Food estate Merauke juga mengancam penghidupan Orang Asli Papua yang bergantung pada hutan. Proyek berbendera proyek strategis nasional (PSN)–termasuk cetak sawah baru seluas 1 juta hektare dan perkebunan tanaman tebu dan bioetanol–tersebar di 13 distrik dan seluruhnya berada di wilayah adat masyarakat adat Malind, Maklew, Khimaima, dan Yei. Diperkirakan lebih dari 50 ribu penduduk asli yang berdiam di 40 kampung dan dalam lokasi proyek akan terdampak oleh proyek ini. 

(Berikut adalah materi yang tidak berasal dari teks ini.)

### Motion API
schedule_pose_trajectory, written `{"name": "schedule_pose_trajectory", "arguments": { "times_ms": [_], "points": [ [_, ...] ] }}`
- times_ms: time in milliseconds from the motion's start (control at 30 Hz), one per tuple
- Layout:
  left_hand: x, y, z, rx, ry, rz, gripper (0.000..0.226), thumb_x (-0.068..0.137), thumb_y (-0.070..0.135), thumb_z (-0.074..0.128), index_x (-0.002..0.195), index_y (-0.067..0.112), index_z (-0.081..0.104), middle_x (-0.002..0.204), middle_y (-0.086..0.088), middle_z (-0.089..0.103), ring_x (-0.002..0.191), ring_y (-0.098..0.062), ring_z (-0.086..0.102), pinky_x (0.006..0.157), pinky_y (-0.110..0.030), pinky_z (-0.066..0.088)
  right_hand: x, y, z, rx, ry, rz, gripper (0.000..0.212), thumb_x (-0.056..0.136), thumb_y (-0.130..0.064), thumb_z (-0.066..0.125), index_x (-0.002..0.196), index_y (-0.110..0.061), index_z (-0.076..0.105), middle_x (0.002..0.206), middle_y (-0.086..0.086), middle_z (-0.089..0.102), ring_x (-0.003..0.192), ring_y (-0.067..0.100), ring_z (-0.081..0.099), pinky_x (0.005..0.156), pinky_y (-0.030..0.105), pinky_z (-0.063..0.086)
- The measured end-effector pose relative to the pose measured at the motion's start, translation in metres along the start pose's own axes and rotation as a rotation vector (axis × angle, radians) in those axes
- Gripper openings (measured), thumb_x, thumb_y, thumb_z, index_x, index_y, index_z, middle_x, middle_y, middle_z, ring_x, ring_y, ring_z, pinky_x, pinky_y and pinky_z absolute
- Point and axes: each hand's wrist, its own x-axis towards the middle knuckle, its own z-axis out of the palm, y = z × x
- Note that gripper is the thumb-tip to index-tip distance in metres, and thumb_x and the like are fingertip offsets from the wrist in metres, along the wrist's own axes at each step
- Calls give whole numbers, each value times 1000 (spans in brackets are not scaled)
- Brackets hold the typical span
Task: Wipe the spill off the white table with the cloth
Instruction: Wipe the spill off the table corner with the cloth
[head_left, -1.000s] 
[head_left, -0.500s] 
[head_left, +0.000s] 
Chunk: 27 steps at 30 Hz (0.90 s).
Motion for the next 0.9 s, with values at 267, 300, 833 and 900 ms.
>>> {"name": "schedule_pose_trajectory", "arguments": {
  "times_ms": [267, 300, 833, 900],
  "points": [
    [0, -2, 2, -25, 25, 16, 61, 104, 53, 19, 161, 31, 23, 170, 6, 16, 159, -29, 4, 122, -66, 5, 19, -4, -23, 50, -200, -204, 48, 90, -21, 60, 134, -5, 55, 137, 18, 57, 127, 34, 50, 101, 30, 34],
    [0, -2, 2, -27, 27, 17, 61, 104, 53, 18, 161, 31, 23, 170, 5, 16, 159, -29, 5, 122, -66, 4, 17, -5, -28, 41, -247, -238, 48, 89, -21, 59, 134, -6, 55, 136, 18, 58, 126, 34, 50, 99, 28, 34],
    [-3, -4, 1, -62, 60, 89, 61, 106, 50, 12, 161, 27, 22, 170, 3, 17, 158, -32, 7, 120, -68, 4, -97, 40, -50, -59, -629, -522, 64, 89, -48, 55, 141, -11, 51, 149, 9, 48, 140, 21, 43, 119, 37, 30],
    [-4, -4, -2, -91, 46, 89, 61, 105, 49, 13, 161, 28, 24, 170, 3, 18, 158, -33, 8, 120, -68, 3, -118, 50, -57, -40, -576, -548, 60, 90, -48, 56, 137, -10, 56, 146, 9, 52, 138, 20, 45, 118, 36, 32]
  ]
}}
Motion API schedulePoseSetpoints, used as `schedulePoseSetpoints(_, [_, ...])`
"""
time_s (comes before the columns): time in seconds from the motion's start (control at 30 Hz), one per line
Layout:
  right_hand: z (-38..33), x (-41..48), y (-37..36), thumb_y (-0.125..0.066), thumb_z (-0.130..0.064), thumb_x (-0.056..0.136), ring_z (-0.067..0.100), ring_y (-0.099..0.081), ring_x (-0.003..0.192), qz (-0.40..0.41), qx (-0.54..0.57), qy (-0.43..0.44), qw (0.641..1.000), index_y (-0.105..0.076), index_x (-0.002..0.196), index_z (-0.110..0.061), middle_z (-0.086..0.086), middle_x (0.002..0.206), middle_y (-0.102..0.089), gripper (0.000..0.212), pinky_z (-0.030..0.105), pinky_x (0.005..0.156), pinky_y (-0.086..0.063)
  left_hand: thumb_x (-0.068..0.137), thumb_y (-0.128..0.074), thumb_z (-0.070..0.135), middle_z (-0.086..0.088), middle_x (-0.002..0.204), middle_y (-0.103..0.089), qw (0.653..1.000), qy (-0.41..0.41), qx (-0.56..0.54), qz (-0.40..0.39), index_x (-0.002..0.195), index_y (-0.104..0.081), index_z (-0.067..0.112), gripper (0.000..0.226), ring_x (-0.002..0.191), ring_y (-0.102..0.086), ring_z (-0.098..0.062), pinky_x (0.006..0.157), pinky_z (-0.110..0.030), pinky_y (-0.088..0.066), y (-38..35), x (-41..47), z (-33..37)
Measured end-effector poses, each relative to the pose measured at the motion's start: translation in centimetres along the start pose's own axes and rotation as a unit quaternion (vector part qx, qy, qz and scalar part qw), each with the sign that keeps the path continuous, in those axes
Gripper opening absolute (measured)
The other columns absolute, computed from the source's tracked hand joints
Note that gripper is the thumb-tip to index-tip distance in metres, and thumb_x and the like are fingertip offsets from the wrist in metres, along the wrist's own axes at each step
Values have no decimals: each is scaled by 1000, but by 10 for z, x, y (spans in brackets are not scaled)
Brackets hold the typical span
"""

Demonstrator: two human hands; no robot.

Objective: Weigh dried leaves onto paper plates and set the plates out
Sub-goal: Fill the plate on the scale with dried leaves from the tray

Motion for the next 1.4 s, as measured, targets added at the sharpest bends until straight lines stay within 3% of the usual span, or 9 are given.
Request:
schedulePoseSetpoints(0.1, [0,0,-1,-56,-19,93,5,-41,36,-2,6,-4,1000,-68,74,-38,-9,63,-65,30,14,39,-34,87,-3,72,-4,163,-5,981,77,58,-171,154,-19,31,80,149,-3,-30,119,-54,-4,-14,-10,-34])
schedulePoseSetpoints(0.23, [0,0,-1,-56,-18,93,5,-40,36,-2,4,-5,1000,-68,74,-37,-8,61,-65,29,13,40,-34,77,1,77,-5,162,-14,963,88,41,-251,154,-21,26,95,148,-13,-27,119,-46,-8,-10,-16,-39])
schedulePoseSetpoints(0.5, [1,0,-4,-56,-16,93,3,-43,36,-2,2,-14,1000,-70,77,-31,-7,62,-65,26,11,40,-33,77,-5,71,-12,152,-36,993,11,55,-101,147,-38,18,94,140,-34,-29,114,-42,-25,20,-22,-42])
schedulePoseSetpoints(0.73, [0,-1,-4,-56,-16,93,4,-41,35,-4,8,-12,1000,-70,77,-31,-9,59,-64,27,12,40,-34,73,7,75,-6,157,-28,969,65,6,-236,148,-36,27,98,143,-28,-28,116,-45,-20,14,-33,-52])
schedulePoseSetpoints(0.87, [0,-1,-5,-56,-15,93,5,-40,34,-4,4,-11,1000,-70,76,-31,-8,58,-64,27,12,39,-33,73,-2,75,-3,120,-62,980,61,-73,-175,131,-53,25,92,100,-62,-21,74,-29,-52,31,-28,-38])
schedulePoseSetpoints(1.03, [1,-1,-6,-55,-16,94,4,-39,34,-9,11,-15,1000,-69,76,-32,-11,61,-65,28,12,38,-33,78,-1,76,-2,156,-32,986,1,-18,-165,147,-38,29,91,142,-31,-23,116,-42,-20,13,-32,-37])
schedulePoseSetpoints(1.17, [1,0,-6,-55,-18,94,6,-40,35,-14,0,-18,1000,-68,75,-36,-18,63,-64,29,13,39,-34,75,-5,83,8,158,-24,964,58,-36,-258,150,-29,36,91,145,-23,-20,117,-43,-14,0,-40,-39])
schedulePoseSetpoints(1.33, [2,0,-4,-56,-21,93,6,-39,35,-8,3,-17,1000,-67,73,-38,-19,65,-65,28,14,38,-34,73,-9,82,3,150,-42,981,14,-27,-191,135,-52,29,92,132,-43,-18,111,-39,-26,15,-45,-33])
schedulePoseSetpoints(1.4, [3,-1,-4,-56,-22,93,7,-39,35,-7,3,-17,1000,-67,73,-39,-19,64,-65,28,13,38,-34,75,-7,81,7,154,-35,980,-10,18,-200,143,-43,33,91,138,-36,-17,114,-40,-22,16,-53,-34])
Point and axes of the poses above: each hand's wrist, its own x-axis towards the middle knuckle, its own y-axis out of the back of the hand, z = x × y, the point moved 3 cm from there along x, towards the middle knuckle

Masyarakat adat dan komunitas lokal juga telah menolak proyek ini sejak dimulai sekitar pertengahan tahun ini. “Segala macam jenis proyek termasuk food estate yang masuk ke Papua haruslah mendapatkan pengakuan dan persetujuan dari masyarakat adat Papua melalui Padiatapa (persetujuan atas dasar informasi di awal tanpa paksaan),” kata Anggi. “Prinsip ini dapat menjamin keberlanjutan sumber daya alam dan hak-hak masyarakat adat Papua tetap terpenuhi.” 

Ekonomi restoratif mencegah deforestasi dan lonjakan emisi

Saat ini, pembukaan lahan secara masif sudah mulai dilakukan di Papua Selatan. Laporan tersebut menyatakan, implikasi serius terhadap emisi karbon dan iklim harus menjadi pertimbangan pemerintah untuk menyetop megaproyek pangan di Merauke. 

Sebaliknya, pemerintah harus mendorong pengembangan produk ekonomi restoratif yang memanfaatkan keanekaragaman hayati di Tanah Papua. Menurut Celios, pendekatan ini lebih berkelanjutan serta tidak hanya mendukung pertumbuhan ekonomi, tetapi juga menciptakan peluang kerja hijau yang mendukung masyarakat lokal. 

“Dengan pendekatan ini, kontribusi emisi global Indonesia dapat ditekan menjadi hanya 1-2%, sekaligus menjadikan Indonesia sebagai penyangga strategis penyerapan karbon global,” ujar Bhima. 

Media mengatakan, solusi berbasis restorasi lingkungan lebih sejalan dengan visi pembangunan berkelanjutan dan target iklim Indonesia. Selain itu model ekonomi restoratif juga memperkuat ketahanan pangan dari sumber yang berkelanjutan.

Media mengatakan, jika terus mengabaikan dampak lingkungan dalam pembangunan, Indonesia berisiko tidak hanya kehilangan reputasi global, tetapi juga mengalami kerugian ekonomi yang lebih besar dalam jangka panjang.

“Pemerintah perlu mengeksplorasi solusi ekonomi yang lebih berkelanjutan berbasis komunitas yang mampu memberikan manfaat ekonomi tanpa mengorbankan hutan dan ekosistem penting di kawasan tersebut,” kata Media. 

Selain digarap pemerintah, proyek lumbung pangan di Merauke juga melibatkan raksasa perkebunan seperti Martias Fangiono dan anaknya Wirastuty Fangiono yang menguasai First Resources Group dan/atau FAP Fangiono Agro Plantation (FAP) Agri Group, Martua Sitorus yang memiliki KPN Corp. Group; serta Jhonlin Group milik Haji Andi Syamsuddin Arsyad alias haji Isam.